The Leader Assumptions:

Beliefs that produce understanding and enable change.

Assumptions about behavior that emphasize accountability, growth, and change.

Acknowledging that leaders are doing the best they can with their current skills, while remaining responsible for learning more effective behaviors. 

Promoting a culture that balances accountability with psychological safety, where ineffective behavior is treated as an opportunity for skill development.

01
Leaders are doing the best they can.

Given their current regulatory capacity, skill level, and environment. This isn't an excuse for ineffective behavior — it's a starting point for understanding it.

02
Leaders want to improve.

Even when behavior suggests otherwise.

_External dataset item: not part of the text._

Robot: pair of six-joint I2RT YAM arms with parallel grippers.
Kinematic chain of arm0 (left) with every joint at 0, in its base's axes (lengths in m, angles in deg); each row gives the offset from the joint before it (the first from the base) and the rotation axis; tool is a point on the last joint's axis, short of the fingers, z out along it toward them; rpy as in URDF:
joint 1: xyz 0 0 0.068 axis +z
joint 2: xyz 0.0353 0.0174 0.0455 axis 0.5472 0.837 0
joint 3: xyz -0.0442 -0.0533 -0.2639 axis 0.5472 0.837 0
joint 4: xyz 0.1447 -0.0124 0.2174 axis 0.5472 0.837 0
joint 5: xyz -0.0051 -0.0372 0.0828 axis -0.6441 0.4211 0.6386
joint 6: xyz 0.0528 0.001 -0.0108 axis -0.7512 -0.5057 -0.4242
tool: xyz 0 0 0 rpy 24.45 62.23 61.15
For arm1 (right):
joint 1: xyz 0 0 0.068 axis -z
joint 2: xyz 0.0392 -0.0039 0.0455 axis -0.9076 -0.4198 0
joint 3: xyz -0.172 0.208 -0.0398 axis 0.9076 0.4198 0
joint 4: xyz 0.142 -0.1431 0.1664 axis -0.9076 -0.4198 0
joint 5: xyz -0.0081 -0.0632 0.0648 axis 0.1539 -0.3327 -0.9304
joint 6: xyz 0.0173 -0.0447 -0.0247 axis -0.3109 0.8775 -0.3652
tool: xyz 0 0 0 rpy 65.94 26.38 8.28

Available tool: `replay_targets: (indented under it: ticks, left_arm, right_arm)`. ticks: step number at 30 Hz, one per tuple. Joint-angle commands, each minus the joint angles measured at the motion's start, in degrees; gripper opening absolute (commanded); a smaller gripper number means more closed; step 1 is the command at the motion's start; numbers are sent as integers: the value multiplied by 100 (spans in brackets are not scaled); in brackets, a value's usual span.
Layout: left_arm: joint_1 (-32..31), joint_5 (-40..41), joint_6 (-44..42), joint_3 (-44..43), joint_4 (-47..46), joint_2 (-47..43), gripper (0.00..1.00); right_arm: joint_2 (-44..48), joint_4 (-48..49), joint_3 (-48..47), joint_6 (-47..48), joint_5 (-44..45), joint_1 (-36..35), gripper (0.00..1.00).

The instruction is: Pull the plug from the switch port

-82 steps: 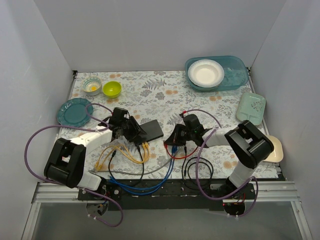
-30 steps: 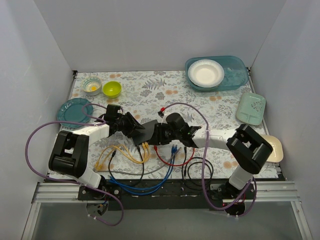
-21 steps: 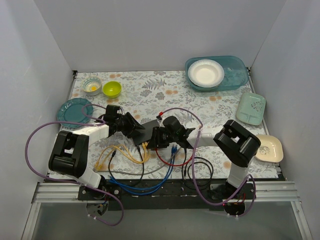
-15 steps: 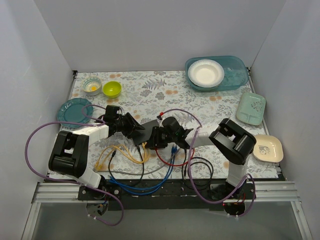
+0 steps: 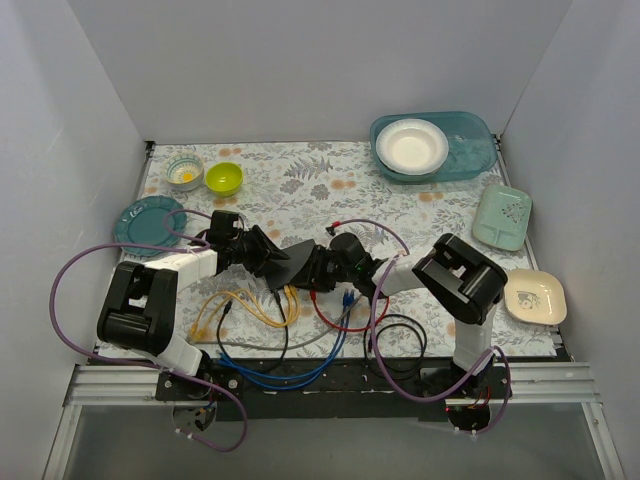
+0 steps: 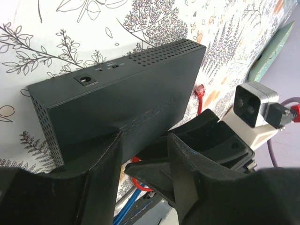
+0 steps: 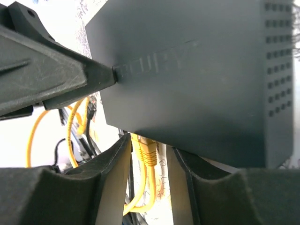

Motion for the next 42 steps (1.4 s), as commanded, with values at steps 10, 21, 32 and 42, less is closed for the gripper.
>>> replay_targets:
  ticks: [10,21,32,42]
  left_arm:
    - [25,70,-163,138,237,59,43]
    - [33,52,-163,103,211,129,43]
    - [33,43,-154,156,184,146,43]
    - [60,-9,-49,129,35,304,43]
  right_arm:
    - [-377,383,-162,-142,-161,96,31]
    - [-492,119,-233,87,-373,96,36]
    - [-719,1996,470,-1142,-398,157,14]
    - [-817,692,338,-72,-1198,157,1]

The desire for growth is present; capacity to act on it varies — especially under pressure.

03
Leaders need greater capacity to change behavior.

Doing the best they can with current skills and needing to develop better ones aren't contradictory — they're dialectical.

04
Leaders may not have caused every problem, and they are responsible for solving them anyway.

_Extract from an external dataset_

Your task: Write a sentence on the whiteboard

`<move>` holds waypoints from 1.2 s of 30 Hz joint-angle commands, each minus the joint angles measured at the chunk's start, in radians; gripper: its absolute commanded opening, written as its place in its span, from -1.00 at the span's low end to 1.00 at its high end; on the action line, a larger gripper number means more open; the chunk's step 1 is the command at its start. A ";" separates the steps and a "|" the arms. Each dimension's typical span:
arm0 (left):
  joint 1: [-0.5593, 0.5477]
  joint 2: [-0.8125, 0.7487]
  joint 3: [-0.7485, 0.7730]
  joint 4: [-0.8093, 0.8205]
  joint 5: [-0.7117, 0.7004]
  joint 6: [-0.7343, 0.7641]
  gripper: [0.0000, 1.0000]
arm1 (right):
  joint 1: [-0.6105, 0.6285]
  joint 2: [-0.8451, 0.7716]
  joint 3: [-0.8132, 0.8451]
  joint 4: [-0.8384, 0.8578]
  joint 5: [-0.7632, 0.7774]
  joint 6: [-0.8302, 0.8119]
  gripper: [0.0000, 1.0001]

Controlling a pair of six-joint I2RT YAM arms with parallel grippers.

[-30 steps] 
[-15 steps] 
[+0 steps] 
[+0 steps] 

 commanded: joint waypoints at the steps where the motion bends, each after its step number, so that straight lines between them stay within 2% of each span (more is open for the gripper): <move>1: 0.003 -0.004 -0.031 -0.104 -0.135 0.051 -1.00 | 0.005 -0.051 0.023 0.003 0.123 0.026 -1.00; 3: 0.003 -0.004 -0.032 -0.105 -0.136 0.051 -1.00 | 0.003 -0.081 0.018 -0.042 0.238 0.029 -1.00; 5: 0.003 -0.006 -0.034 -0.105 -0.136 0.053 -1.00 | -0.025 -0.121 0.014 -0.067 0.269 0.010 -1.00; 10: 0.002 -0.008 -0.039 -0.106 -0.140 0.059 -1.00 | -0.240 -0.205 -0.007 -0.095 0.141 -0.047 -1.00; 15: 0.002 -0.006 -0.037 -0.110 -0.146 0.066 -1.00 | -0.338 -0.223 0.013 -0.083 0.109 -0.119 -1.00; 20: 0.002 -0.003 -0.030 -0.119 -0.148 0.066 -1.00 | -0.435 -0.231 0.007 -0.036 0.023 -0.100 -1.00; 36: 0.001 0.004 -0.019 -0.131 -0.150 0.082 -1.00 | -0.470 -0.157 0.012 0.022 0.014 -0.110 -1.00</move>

Effective leadership isn't about fault. It's about ownership of the landscape — regardless of how it developed.

05
New behavior has to be learned in all contexts.

Skills practiced in low-pressure environments don't transfer to high-pressure ones. Regulatory capacity must be built and tested across conditions.

06
All behaviors — actions, thoughts, and emotions — are caused.

Behavior isn't random. Understanding what drives it is the foundation for change.

07
Identifying and changing the causes of behavior is more effective than judging and blaming.

Evaluation doesn't produce change. Analysis does. The goal isn't to determine whether behavior was good or bad - it's to understand what drove it and how to respond differently next time.

These aren't soft sentiments about giving leaders the benefit of the doubt. They are structural commitments — the interpretive frame that makes development possible. Judgment forecloses analysis. These assumptions keep it open. Without them, the work collapses into evaluation. With them, it becomes something leaders can use.